* _Aim of the exercise_: Transcribe every entry exactly, leaving out any pictures.

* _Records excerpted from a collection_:
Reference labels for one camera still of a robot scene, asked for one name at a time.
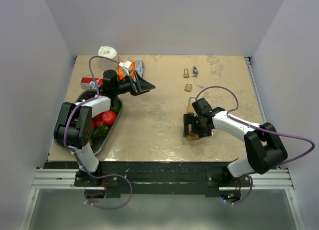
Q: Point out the small long-shackle brass padlock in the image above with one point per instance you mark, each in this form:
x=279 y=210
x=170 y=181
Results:
x=186 y=73

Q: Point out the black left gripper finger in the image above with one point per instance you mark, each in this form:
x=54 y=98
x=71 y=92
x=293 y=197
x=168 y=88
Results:
x=141 y=92
x=143 y=84

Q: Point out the large brass padlock shackle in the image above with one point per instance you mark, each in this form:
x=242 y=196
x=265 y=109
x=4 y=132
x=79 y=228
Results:
x=192 y=137

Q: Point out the red apple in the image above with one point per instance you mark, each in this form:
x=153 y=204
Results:
x=108 y=117

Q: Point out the green fruit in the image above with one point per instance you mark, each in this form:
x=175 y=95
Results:
x=117 y=107

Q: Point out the orange box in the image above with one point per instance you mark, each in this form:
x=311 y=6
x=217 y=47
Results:
x=132 y=73

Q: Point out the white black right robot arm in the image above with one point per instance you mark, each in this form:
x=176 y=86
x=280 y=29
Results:
x=264 y=148

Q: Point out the aluminium frame rail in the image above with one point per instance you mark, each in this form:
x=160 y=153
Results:
x=65 y=179

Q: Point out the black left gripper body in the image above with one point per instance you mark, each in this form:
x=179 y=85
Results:
x=134 y=90

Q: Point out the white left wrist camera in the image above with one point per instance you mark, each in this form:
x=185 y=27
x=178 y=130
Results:
x=125 y=68

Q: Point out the red tomato fruit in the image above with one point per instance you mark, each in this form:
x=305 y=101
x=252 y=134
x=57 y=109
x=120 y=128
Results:
x=97 y=120

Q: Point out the white tissue roll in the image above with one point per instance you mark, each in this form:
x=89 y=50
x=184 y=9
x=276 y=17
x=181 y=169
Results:
x=112 y=58

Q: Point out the red small box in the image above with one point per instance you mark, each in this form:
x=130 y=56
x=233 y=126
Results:
x=89 y=83

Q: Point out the keys with grey fob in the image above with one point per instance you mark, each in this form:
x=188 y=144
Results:
x=195 y=71

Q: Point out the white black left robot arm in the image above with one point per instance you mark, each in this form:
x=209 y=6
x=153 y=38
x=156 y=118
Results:
x=73 y=127

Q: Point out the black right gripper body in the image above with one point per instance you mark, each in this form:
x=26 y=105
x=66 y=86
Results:
x=197 y=126

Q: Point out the grey metal tray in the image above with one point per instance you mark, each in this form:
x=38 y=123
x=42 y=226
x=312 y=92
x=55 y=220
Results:
x=98 y=145

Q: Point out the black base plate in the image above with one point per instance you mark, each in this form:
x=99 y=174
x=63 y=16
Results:
x=115 y=178

* _Written response_:
Reference labels for one camera still of a robot scene, asked for one name at a time.
Q: Point out the small long-shackle brass padlock in the image above with one point per instance you mark, each in this form:
x=279 y=210
x=170 y=181
Results:
x=186 y=73

Q: Point out the black left gripper finger in the image above with one point per instance you mark, each in this form:
x=54 y=98
x=71 y=92
x=293 y=197
x=168 y=88
Results:
x=141 y=92
x=143 y=84

Q: Point out the large brass padlock shackle in the image above with one point per instance you mark, each in this form:
x=242 y=196
x=265 y=109
x=4 y=132
x=79 y=228
Results:
x=192 y=137

Q: Point out the red apple in the image above with one point per instance you mark, each in this form:
x=153 y=204
Results:
x=108 y=117

Q: Point out the green fruit in the image above with one point per instance you mark, each in this form:
x=175 y=95
Results:
x=117 y=107

Q: Point out the orange box in the image above with one point per instance you mark, each in this form:
x=311 y=6
x=217 y=47
Results:
x=132 y=73

Q: Point out the white black right robot arm in the image above with one point per instance you mark, each in this form:
x=176 y=86
x=280 y=29
Results:
x=264 y=148

Q: Point out the aluminium frame rail in the image above with one point per instance you mark, each in this form:
x=160 y=153
Results:
x=65 y=179

Q: Point out the black left gripper body in the image above with one point per instance you mark, each in this form:
x=179 y=85
Results:
x=134 y=90

Q: Point out the white left wrist camera in the image above with one point per instance you mark, each in this form:
x=185 y=27
x=178 y=130
Results:
x=125 y=68

Q: Point out the red tomato fruit in the image above with one point per instance you mark, each in this form:
x=305 y=101
x=252 y=134
x=57 y=109
x=120 y=128
Results:
x=97 y=120

Q: Point out the white tissue roll in the image above with one point per instance you mark, each in this form:
x=89 y=50
x=184 y=9
x=276 y=17
x=181 y=169
Results:
x=112 y=58

Q: Point out the red small box in the image above with one point per instance you mark, each in this form:
x=130 y=56
x=233 y=126
Results:
x=89 y=83

Q: Point out the keys with grey fob in the image above with one point per instance you mark, each in this form:
x=188 y=144
Results:
x=195 y=71

Q: Point out the white black left robot arm in the image above with one point per instance you mark, each in this form:
x=209 y=6
x=153 y=38
x=156 y=118
Results:
x=73 y=127

Q: Point out the black right gripper body in the image above with one point per instance you mark, each in this form:
x=26 y=105
x=66 y=86
Results:
x=197 y=126

Q: Point out the grey metal tray in the image above with one point per instance you mark, each in this form:
x=38 y=123
x=42 y=226
x=312 y=92
x=55 y=220
Results:
x=98 y=145

Q: Point out the black base plate in the image above with one point per instance you mark, each in this form:
x=99 y=174
x=63 y=16
Results:
x=115 y=178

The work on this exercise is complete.